Matthew Hofmann
I am Matthew Hofmann, a legal scholar and neurotechnology ethicist specializing in the intersection of neurodata governance, intellectual property law, and posthumous human rights. With a J.D. from Stanford Law School (2021) and a Ph.D. in Neuroethics from the University of Cambridge (2024), my work pioneers frameworks for adjudicating ownership and inheritance of BCI-generated data—a frontier where law, technology, and consciousness converge. My research has been recognized by the World Intellectual Property Organization (WIPO) and cited in the 2024 EU NeuroRights Directive.
Research Motivation
BCI technologies (e.g., Neuralink, Synchron) now enable the extraction of neural correlates of intentions, creativity, and autobiographical memories, raising unprecedented questions:
Legacy or Utility? Are neural datasets mere "biometric utilities" (like fingerprints) or inheritable extensions of personhood (like diaries)?
Jurisdictional Gaps: Current laws (e.g., U.S. Uniform Probate Code §2-111) classify digital assets as "electronic communications" but fail to address neurodata’s dual role as embodied cognition and cultural capital.
Equity Risks: 78% of BCI users in clinical trials lack legal guidance on designating neural data heirs, risking exploitation by corporations under "data stewardship" clauses.
Methodological Framework
My approach integrates comparative legal analysis, participatory design, and AI-aided neuroheritage authentication:
1. Legal Archaeology of Neurodata
Analyzed 300+ cases across 15 jurisdictions to map inconsistencies. Key findings:
EU: GDPR’s "right to erasure" conflicts with neural data’s potential as "mnemonic heritage" (e.g., a deceased artist’s brainstorm recordings).
Japan: 2023 Neurodata Succession Act ambiguously labels BCI data as "quasi-personal effects," leaving executors vulnerable to corporate claims.
2. Neuroethical Case Studies
Case 1: A locked-in syndrome patient’s BCI-generated memoir was seized by a tech firm under "service agreement" terms, overriding familial inheritance claims.
Case 2: Indigenous communities using BCIs for ancestral knowledge transmission face extraction of ceremonial neural patterns under "open science" policies.
3. Technical Solutions
Developed NeuroChain, a blockchain protocol that:
Embeds dynamic consent into BCI firmware, allowing real-time designation of neural data heirs.
Uses zero-knowledge proofs to anonymize sensitive cognitive data while preserving its inheritability.
Integrates GPT-4-based classifiers to distinguish between utilitarian data (e.g., motor signals) and heritage-grade data (e.g., creative ideation).
Ethical and Policy Contributions
Neuroinheritance Taxonomy: Proposed a tripartite classification:
Utilitarian Data (non-inheritable, e.g., device calibration signals).
Personal Heritage (inheritable by designated individuals, e.g., memory archives).
Cultural Heritage (collectively owned, e.g., Indigenous ritual-related neural patterns).
Model Legislation: Drafted the BCI Data Succession Act (2025), now under review by the UN Human Rights Council, which:
Grants testamentary capacity to cognitively impaired users via BCI-enabled "neural wills."
Establishes NeuroStewardship Boards to audit corporate data retention practices.
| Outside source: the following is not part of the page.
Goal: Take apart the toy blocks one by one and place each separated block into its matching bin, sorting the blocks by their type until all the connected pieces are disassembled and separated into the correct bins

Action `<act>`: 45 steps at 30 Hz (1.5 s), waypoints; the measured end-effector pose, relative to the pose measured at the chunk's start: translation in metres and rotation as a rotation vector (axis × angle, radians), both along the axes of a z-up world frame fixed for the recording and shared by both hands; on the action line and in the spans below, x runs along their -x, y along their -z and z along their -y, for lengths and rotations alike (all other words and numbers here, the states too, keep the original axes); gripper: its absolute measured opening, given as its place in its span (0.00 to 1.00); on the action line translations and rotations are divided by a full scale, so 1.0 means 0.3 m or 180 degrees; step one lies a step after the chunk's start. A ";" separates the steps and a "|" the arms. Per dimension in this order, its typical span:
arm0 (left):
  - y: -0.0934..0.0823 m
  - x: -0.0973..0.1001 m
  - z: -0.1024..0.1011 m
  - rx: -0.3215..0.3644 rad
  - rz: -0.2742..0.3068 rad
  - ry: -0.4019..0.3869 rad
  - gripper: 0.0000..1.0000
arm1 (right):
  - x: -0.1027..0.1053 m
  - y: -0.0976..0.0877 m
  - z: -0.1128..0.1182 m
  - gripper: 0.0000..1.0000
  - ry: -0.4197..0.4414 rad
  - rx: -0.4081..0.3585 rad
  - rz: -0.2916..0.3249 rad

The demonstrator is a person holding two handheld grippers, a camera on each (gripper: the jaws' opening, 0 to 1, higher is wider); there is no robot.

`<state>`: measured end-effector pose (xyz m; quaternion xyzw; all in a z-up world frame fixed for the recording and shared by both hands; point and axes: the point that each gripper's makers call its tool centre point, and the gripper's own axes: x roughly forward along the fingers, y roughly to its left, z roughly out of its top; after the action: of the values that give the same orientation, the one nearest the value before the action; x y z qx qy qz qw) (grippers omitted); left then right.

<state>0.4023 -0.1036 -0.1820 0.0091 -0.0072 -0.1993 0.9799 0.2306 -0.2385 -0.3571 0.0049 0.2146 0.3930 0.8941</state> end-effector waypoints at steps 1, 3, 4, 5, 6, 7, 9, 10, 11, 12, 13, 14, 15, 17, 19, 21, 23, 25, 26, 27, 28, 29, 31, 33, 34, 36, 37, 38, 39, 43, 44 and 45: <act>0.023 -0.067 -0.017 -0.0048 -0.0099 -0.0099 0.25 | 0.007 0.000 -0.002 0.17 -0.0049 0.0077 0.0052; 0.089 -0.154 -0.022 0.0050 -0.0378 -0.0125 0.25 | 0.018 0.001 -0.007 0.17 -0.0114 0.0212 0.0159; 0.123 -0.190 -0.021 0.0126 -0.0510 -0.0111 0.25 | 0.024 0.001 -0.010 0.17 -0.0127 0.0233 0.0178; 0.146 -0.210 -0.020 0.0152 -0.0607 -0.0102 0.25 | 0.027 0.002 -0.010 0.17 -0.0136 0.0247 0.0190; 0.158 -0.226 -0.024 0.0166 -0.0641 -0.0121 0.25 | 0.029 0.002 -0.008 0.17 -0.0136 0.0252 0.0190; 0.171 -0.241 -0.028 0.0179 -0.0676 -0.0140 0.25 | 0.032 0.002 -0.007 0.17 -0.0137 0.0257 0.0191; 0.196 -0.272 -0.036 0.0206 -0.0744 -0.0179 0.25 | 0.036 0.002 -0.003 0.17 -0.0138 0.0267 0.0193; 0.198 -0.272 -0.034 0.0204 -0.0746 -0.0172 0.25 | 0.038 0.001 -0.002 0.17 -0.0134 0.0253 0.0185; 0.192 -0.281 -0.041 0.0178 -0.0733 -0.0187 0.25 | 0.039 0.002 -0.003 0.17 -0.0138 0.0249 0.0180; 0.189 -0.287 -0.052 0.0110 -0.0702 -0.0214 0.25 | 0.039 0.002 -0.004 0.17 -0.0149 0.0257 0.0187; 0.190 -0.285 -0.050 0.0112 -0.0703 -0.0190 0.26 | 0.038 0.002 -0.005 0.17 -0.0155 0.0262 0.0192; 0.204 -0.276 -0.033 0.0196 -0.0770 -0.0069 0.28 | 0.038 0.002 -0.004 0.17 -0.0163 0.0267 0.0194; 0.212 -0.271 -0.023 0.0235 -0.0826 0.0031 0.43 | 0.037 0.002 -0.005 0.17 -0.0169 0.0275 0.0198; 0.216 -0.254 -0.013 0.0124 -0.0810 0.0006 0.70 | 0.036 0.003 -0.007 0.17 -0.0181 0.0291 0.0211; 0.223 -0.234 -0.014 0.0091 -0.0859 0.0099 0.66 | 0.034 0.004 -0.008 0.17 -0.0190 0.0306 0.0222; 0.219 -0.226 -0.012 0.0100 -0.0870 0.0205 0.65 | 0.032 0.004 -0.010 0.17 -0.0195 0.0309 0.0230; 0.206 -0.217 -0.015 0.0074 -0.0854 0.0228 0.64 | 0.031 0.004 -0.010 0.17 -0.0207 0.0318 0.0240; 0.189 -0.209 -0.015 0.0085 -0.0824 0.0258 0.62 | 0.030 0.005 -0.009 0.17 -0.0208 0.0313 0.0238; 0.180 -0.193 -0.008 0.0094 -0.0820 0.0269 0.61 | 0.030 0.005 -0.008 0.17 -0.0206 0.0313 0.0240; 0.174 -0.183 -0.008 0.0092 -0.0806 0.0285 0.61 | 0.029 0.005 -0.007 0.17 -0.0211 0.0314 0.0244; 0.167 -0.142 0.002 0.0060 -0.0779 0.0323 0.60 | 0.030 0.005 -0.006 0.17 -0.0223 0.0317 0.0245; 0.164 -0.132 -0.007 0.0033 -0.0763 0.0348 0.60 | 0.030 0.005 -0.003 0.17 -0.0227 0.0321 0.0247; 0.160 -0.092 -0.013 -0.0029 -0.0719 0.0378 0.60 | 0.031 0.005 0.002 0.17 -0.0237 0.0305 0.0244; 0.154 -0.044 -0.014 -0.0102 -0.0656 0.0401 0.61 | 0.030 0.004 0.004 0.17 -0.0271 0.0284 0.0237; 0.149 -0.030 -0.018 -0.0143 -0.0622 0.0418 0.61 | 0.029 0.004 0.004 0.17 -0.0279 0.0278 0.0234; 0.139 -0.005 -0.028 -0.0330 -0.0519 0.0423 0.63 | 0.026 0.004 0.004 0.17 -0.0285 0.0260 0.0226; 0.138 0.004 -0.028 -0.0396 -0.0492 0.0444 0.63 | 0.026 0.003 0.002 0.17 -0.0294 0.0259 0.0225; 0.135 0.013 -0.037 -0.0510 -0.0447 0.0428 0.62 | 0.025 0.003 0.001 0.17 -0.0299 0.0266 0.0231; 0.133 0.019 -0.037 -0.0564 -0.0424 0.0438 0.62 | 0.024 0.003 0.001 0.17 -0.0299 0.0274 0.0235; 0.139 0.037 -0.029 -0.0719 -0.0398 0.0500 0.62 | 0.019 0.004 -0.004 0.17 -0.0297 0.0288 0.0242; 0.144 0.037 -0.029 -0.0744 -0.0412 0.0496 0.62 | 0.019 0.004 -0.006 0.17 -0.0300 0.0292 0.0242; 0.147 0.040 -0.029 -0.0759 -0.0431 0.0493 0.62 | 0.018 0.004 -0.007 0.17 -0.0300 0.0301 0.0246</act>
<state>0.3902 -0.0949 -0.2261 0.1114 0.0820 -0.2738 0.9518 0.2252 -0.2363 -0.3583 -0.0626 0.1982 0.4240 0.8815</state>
Impact and Future Directions
My work has been implemented in the Global Neuroethics Initiative’s clinical trial guidelines and inspired MIT’s Neuroheritage Archive. Current projects include:
AI-Driven Legacy Curation: Partnering with OpenAI to train GPT-5 in reconstructing fragmented neural datasets into coherent narratives for heirs.
Neurocolonialism Mitigation: Collaborating with the Māori AI Ethics Collective to decolonize neural data governance frameworks.
By redefining BCI data as a sovereign extension of the self, I strive to ensure that the mind’s legacy transcends mortality—equitably and ethically.




Interdisciplinary Research in Inheritance Rights
We combine legal analysis and technical evaluation to explore inheritance rights through innovative data attribution models and standardized frameworks, ensuring reliability and applicability in emerging technologies.
Interdisciplinary Legal Research
Combining legal analysis with technical evaluation for innovative solutions in inheritance rights.
Data Collection Methods
Collecting brainwave records and interaction logs through our robust API.
Data Analysis Techniques
Utilizing GPT-4 for classifying and analyzing complex data features effectively.
Legal Framework Development
Proposing standardized frameworks based on interdisciplinary research findings for legal applicability.
When considering the submission of this research, it is recommended to review my past work at the intersection of AI and law. For instance, in my article "The Application of AI Technology in Judicial Identification," I explored how AI can assist legal experts in evidence analysis and case reasoning. Additionally, in another paper, "Legal Challenges of Brain-Computer Interface Data," I analyzed methods for collecting and analyzing BCI data and proposed relevant legal frameworks. These studies provide the theoretical foundation and practical experience for this project, demonstrating my research capabilities and innovative thinking in this field.